Every single entry must be restated word for word.

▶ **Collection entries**

********

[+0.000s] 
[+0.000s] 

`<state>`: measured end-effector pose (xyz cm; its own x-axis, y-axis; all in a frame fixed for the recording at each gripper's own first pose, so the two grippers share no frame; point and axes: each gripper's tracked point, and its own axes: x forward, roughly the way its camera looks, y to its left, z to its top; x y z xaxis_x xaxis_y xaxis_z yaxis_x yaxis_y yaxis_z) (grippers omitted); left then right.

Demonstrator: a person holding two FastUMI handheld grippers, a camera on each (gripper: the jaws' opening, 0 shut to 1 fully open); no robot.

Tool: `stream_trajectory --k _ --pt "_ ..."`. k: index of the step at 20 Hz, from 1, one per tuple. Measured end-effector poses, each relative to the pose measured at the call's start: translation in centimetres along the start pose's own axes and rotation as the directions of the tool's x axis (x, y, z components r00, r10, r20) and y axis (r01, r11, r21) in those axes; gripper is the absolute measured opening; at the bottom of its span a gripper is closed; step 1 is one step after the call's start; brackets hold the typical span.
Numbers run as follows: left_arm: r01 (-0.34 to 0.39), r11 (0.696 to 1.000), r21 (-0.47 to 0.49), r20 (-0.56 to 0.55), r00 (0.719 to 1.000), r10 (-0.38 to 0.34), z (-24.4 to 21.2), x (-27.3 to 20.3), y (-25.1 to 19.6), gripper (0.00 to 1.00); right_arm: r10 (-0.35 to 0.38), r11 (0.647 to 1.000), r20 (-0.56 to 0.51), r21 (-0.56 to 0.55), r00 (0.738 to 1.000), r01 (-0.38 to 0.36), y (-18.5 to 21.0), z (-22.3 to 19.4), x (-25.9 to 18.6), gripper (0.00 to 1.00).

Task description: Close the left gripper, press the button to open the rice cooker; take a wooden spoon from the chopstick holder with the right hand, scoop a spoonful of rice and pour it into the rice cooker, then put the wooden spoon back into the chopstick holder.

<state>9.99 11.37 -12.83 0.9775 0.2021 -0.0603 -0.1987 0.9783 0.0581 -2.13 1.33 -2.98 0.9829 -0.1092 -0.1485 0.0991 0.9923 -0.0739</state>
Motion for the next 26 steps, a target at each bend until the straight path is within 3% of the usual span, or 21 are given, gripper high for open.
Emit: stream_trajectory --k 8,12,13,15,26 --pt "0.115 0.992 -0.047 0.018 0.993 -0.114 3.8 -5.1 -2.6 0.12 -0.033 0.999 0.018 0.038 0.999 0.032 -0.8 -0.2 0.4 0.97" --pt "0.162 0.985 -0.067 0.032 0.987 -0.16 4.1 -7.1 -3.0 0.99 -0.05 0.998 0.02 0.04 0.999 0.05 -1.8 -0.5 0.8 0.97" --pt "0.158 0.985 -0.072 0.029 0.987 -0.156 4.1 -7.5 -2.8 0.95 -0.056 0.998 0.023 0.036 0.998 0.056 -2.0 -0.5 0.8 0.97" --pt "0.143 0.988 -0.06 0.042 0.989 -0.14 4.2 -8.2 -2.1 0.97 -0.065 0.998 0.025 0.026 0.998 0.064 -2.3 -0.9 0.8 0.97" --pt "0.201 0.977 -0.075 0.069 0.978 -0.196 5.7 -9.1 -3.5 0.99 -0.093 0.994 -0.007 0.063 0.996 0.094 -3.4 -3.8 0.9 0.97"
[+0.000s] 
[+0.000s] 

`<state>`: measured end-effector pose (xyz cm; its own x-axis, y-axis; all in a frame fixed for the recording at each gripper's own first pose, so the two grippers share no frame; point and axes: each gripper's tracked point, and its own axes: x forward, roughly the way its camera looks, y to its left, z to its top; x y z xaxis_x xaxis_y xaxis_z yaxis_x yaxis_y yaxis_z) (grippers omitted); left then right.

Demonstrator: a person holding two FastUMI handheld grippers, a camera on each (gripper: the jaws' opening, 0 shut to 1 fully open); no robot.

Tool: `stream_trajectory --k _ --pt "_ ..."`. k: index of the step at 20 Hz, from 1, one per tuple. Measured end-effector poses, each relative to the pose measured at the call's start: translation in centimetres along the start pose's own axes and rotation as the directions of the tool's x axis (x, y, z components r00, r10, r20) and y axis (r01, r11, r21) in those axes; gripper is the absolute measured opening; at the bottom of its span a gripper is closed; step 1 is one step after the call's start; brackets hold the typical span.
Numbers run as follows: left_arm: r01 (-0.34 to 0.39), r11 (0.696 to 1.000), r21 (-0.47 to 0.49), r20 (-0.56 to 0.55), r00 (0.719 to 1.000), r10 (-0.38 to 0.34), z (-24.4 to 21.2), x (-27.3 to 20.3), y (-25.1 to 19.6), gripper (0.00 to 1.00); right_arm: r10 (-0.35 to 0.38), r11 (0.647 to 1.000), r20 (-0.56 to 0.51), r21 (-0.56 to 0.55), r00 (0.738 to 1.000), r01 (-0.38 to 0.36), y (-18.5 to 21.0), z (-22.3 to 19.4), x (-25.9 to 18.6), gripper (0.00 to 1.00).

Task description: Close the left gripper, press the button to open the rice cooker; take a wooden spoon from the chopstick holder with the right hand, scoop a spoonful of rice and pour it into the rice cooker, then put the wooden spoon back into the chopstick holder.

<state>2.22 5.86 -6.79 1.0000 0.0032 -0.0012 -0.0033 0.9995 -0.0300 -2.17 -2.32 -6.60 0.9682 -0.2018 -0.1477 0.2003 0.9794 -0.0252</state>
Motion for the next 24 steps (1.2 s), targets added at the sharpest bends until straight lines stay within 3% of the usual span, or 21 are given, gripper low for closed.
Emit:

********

▶ **Exercise answer**
[+0.000s] 
[+0.000s] 

`<state>`: measured end-effector pose (xyz cm; its own x-axis, y-axis; all in a frame fixed for the recording at each gripper's own first pose, so the two grippers share no frame; point and axes: each gripper's tracked point, and its own axes: x forward, roughly the way its camera looks, y to its left, z to its top; x y z xaxis_x xaxis_y xaxis_z yaxis_x yaxis_y yaxis_z) (grippers omitted); left then right.

Demonstrator: a person holding two FastUMI handheld grippers, a camera on each (gripper: the jaws' opening, 0 shut to 1 fully open); no robot.

Tool: `stream_trajectory --k _ --pt "_ ..."`. k: index of the step at 20 Hz, from 1, one per tuple. Measured end-effector poses, each relative to the pose measured at the call's start: translation in centimetres along the start pose's own axes and rotation as the directions of the tool's x axis (x, y, z components r00, r10, r20) and y axis (r01, r11, r21) in those axes; gripper is the absolute measured opening; at the bottom of its span a gripper is closed; step 1 is one step after the call's start; brackets hold the typical span.
Numbers run as follows: left_arm: r01 (-0.34 to 0.39), r11 (0.696 to 1.000), r21 (-0.47 to 0.49), r20 (-0.56 to 0.55), r00 (0.719 to 1.000), r10 (-0.38 to 0.34), z (-24.4 to 21.2), x (-27.3 to 20.3), y (-25.1 to 19.6), gripper (0.00 to 1.00); right_arm: r10 (-0.35 to 0.38), r11 (0.647 to 1.000), r20 (-0.56 to 0.51), r21 (-0.56 to 0.55), r00 (0.738 to 1.000), r01 (-0.38 to 0.36), y (-18.5 to 21.0), z (-22.3 to 19.4), x (-25.9 to 18.6), gripper (0.00 to 1.00).

Task description: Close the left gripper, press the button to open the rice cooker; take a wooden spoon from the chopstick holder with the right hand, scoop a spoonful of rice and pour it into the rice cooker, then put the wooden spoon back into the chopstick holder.

<state>9.99 11.37 -12.83 0.9775 0.2021 -0.0603 -0.1987 0.9783 0.0581 -2.13 1.33 -2.98 0.9829 -0.1092 -0.1485 0.0991 0.9923 -0.0739</state>
Motion for the next 26 steps, a target at each bend until the straight path is within 3% of the usual span, or 21 are given, gripper high for open.
Emit: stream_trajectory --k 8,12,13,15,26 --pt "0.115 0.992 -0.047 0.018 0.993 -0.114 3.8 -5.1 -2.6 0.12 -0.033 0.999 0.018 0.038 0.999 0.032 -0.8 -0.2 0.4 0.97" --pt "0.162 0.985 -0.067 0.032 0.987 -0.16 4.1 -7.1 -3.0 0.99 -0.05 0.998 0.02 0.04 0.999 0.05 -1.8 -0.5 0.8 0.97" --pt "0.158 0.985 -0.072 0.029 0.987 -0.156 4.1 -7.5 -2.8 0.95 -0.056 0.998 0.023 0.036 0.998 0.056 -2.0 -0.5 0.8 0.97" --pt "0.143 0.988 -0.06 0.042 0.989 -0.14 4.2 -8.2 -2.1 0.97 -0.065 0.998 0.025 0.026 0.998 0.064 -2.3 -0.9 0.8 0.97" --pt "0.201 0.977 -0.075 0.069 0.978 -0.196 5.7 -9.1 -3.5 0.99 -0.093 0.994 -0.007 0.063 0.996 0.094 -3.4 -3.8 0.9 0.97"
[+0.000s] 
[+0.000s] 

`<state>`: measured end-effector pose (xyz cm; its own x-axis, y-axis; all in a frame fixed for the recording at each gripper's own first pose, so the two grippers share no frame; point and axes: each gripper's tracked point, and its own axes: x forward, roughly the way its camera looks, y to its left, z to its top; x y z xaxis_x xaxis_y xaxis_z yaxis_x yaxis_y yaxis_z) (grippers omitted); left then right.

Demonstrator: a person holding two FastUMI handheld grippers, a camera on each (gripper: the jaws' opening, 0 shut to 1 fully open); no robot.

Tool: `stream_trajectory --k _ --pt "_ ..."`. k: index of the step at 20 Hz, from 1, one per tuple. Measured end-effector poses, each relative to the pose measured at the call's start: translation in centimetres along the start pose's own axes and rotation as the directions of the tool's x axis (x, y, z components r00, r10, r20) and y axis (r01, r11, r21) in those axes; gripper is the absolute measured opening; at the bottom of its span a gripper is closed; step 1 is one step after the call's start; brackets hold the typical span.
Numbers run as follows: left_arm: r01 (-0.34 to 0.39), r11 (0.696 to 1.000), r21 (-0.47 to 0.49), r20 (-0.56 to 0.55), r00 (0.719 to 1.000), r10 (-0.38 to 0.34), z (-24.4 to 21.2), x (-27.3 to 20.3), y (-25.1 to 19.6), gripper (0.00 to 1.00); right_arm: r10 (-0.35 to 0.38), r11 (0.647 to 1.000), r20 (-0.56 to 0.51), r21 (-0.56 to 0.55), r00 (0.738 to 1.000), r01 (-0.38 to 0.36), y (-18.5 to 21.0), z (-22.3 to 19.4), x (-25.9 to 18.6), gripper (0.00 to 1.00).

Task description: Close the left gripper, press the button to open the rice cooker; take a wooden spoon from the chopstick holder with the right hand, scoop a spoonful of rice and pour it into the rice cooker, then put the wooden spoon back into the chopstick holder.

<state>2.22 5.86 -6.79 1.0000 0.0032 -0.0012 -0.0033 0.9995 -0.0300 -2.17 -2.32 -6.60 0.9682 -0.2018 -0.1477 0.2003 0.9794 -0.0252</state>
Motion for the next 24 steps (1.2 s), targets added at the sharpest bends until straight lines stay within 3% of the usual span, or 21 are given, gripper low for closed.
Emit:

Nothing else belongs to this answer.